### WHAT THIS TASK INVOLVES
Will you extract the entries word for word? Images should not appear in the copy.

### DATA EXTRACTS
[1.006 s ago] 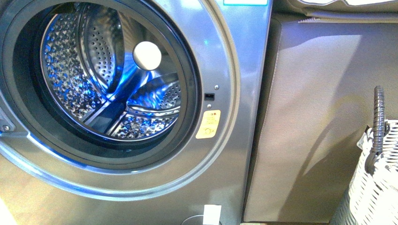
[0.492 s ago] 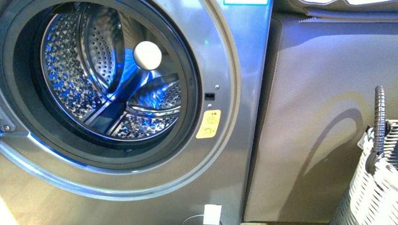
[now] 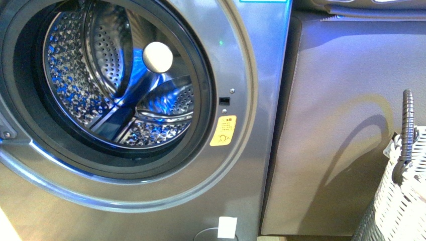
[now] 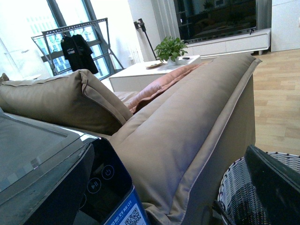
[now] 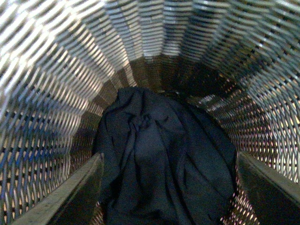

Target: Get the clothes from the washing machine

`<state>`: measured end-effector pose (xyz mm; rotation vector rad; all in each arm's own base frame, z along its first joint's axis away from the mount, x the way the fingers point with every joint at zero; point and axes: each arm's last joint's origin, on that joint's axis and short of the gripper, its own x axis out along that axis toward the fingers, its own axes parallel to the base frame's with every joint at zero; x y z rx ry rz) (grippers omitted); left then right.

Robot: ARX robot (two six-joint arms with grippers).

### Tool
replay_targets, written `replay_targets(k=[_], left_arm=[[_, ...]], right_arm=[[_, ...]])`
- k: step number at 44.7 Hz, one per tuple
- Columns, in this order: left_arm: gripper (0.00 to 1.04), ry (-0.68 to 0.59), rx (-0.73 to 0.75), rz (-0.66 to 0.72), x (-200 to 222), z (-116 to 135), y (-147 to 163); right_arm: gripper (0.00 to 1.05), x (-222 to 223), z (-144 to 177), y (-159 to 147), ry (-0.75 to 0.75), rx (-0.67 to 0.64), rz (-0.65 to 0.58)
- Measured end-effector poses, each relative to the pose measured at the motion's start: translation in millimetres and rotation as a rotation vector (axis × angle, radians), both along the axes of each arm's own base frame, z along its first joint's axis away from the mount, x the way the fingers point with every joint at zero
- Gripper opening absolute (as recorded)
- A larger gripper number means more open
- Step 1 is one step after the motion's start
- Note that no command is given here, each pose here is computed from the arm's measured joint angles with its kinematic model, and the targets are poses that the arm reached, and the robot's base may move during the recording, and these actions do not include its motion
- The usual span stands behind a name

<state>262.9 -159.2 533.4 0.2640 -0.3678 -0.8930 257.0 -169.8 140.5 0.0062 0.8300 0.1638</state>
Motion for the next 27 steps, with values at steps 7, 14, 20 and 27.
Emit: replay_targets(k=[7, 14, 20, 27], left_arm=[[0.98, 0.000, 0.000, 0.000, 0.0, 0.0, 0.0], [0.98, 0.000, 0.000, 0.000, 0.1, -0.1, 0.0], [0.98, 0.000, 0.000, 0.000, 0.0, 0.0, 0.0], [0.98, 0.000, 0.000, 0.000, 0.1, -0.1, 0.0]], right_arm=[[0.97, 4.0, 33.9, 8.3, -0.178, 0.015, 0.006], [0.97, -1.5, 95.7, 31.3, -0.469, 0.011, 0.012], [0.97, -17.7, 151.8, 53.3, -0.726, 0.037, 0.001], [0.97, -41.4, 186.7, 74.8, -0.935, 0.126, -0.008]])
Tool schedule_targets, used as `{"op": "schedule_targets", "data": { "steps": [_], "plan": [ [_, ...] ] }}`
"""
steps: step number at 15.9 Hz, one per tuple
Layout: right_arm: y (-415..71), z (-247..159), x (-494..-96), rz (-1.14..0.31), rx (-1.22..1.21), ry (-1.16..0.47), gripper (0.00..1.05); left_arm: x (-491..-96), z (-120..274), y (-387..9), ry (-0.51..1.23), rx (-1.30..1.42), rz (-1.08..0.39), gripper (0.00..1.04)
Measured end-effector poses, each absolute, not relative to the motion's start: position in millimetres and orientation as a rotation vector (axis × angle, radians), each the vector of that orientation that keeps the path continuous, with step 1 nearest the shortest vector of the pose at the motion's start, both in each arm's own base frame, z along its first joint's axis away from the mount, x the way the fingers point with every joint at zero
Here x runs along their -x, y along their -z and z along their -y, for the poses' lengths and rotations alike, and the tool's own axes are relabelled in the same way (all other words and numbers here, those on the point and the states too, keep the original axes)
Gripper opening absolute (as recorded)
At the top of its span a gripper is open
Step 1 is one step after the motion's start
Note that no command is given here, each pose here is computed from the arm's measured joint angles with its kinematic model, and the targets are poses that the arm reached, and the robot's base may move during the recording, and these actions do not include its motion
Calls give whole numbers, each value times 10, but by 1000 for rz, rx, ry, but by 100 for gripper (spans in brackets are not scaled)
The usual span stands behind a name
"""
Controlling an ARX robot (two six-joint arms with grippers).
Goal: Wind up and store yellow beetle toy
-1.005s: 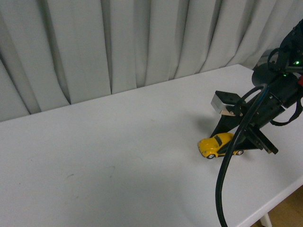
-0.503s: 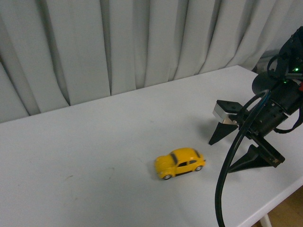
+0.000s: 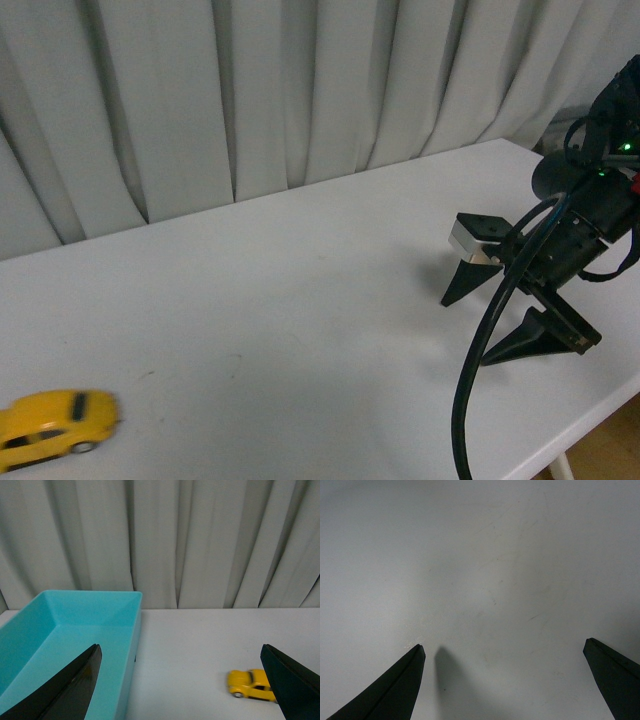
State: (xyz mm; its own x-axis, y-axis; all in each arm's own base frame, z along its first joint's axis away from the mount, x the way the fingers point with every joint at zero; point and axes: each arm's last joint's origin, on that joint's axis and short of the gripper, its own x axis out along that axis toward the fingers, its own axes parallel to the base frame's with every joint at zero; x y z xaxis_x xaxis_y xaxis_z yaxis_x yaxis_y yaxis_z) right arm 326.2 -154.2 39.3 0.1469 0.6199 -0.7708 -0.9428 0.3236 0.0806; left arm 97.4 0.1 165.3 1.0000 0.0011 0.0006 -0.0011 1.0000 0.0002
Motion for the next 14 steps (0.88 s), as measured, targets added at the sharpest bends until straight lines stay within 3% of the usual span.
{"op": "schedule_targets", "data": {
  "steps": [8, 14],
  "plan": [
    [-484, 1479, -3323, -756, 537, -1160, 98, -974, -1, -1654, -1, 0, 1, 98],
    [-1516, 1164, -3494, -128, 749, -918, 98, -974, -1, -1653, -1, 0, 1, 98]
  ]
}}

### OUTPUT FOR THIS EXERCISE
[1.006 s ago] 
[0.492 s ago] 
[now] 
[now] 
[now] 

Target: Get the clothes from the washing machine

`<state>`: measured end-effector pose (xyz mm; rotation vector rad; all in each arm's own base frame, z along its first joint's axis away from the mount, x the way the fingers point with every joint at zero; point and axes: each arm's last joint's origin, on that joint's axis and short of the gripper, its own x axis out along that axis toward the fingers, its own axes parallel to the base frame's with every joint at zero; x y z rx ry rz) (grippers omitted); left then right.

Robot: ARX robot (two six-joint arms with grippers).

### Tool
replay_targets, written `replay_targets(k=[_], left_arm=[[_, ...]], right_arm=[[_, ...]])`
- k: step number at 44.7 Hz, one per tuple
- Columns, in this order: left_arm: gripper (0.00 to 1.04), ry (-0.68 to 0.59), rx (-0.73 to 0.75), rz (-0.66 to 0.72), x (-200 to 222), z (-116 to 135), y (-147 to 163); right_arm: gripper (0.00 to 1.05), x (-222 to 223), z (-144 to 177), y (-159 to 147), ry (-0.75 to 0.75), rx (-0.67 to 0.64), rz (-0.65 to 0.58)
- Measured end-effector poses, each relative to the pose measured at the motion's start: translation in millimetres and rotation as a rotation vector (axis × angle, radians), both along the axes of each arm's own base frame, z along its first joint's axis away from the mount, x the way the fingers point with every joint at zero
- Gripper opening absolute (as recorded)
- A larger gripper number means more open
- Step 1 is one step after the motion's start
- Note that no command is given here, each pose here is computed from the arm's measured joint angles with its kinematic model, and the targets are poses that the arm reached, and the robot's base may move during the recording, and these actions do not include its motion
- The usual span stands behind a name

<state>262.9 -159.2 533.4 0.2640 -0.3678 -0.8930 257.0 -169.8 140.5 0.0062 0.8300 0.1638</state>
Motion for the next 27 steps, with values at steps 7, 14, 20 and 27.
Emit: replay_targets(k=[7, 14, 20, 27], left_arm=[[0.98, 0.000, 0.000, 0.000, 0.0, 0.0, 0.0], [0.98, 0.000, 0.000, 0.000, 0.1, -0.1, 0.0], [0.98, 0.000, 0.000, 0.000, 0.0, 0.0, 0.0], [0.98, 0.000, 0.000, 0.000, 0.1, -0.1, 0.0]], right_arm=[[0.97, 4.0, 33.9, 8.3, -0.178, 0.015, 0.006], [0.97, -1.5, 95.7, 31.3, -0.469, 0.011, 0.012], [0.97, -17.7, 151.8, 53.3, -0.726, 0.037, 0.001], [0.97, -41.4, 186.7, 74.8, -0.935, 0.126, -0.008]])
Tool schedule_targets, used as `{"op": "schedule_targets", "data": { "steps": [_], "plan": [ [_, ...] ] }}`
"""
steps: step number at 15.9 Hz, one per tuple
Layout: right_arm: y (-415..71), z (-247..159), x (-494..-96), rz (-1.14..0.31), rx (-1.22..1.21), ry (-1.16..0.47), gripper (0.00..1.05); left_arm: x (-491..-96), z (-120..274), y (-387..9), ry (-0.51..1.23), rx (-1.30..1.42), rz (-1.08..0.39), gripper (0.00..1.04)
Measured end-effector poses, each absolute, not relative to the motion's start: position in millimetres and orientation as a rotation vector (axis × angle, radians), each the vector of that orientation that keeps the path continuous, with step 1 nearest the shortest vector of the pose at the motion's start, both in each arm's own base frame, z along its first joint's axis away from the mount, x the way the fingers point with every joint at zero
Here x runs along their -x, y along their -z and z along their -y, for the poses' lengths and rotations alike, and the tool's own axes are relabelled in the same way (all other words and numbers here, those on the point and the states too, keep the original axes)
Gripper opening absolute (as recorded)
At the top of its span a gripper is open
Step 1 is one step after the motion's start
Note that no command is given here, each pose here is computed from the arm's measured joint angles with its kinematic model, and the targets are poses that the arm reached, and the robot's base may move during the recording, and these actions do not include its motion
Calls give whole numbers, each value times 10, but by 1000 for rz, rx, ry, but by 100 for gripper (spans in brackets are not scaled)
The usual span stands behind a name
"""
Controlling an ARX robot (two six-joint arms with grippers).
Goal: Wind up and store yellow beetle toy
-1.005s: 
-0.503s: 
+0.000s: 
State: (xyz mm; its own x-axis, y-axis; all in each arm's own base frame, z along its first joint's axis away from the mount, x the way the fingers point with every joint at zero; point and axes: each arm's last joint's origin, on that joint's axis and short of the gripper, its own x axis out along that axis toward the fingers, its own axes parallel to the base frame's with every joint at zero; x y z xaxis_x xaxis_y xaxis_z yaxis_x yaxis_y yaxis_z) right arm 326.2 -154.2 39.3 0.1469 0.6199 -0.7708 -0.9428 0.3236 0.0806; left arm 97.4 0.1 165.3 1.0000 0.0011 0.0006 -0.0011 1.0000 0.0002
Motion for the next 14 steps (0.88 s), as measured, targets added at the sharpest bends until straight lines stay within 3% of the usual span.
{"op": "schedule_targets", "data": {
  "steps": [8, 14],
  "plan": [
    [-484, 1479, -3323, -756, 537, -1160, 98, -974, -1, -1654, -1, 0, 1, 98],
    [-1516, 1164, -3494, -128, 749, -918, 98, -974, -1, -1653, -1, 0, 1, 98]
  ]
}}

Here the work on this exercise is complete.